Aim of the exercise> Output the data below exactly, images excluded.
(Beginning of Dataset extract)
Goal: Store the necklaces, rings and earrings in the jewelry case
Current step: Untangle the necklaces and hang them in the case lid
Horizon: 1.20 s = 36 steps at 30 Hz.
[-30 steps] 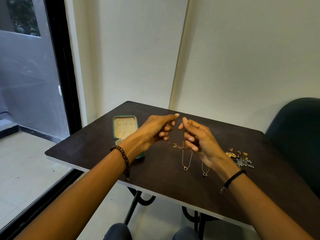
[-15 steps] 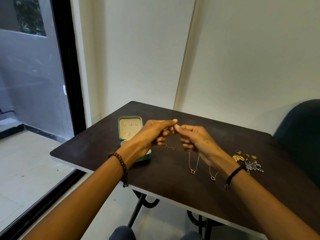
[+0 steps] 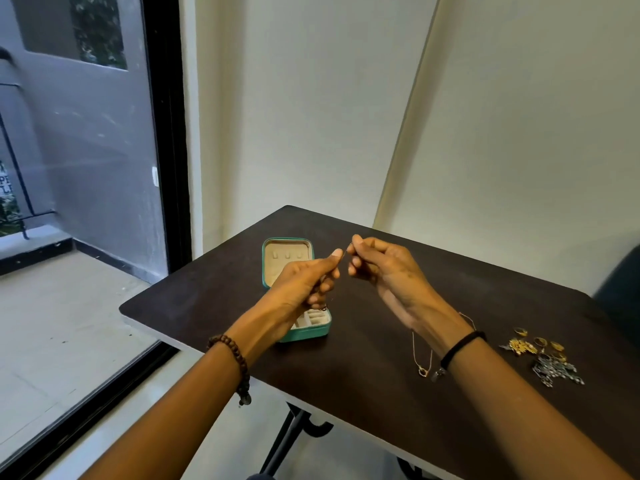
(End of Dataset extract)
Worked solution>
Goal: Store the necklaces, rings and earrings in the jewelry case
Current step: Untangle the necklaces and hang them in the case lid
Horizon: 1.20 s = 36 steps at 30 Hz.
[-30 steps] 
[-15 steps] 
[+0 steps] 

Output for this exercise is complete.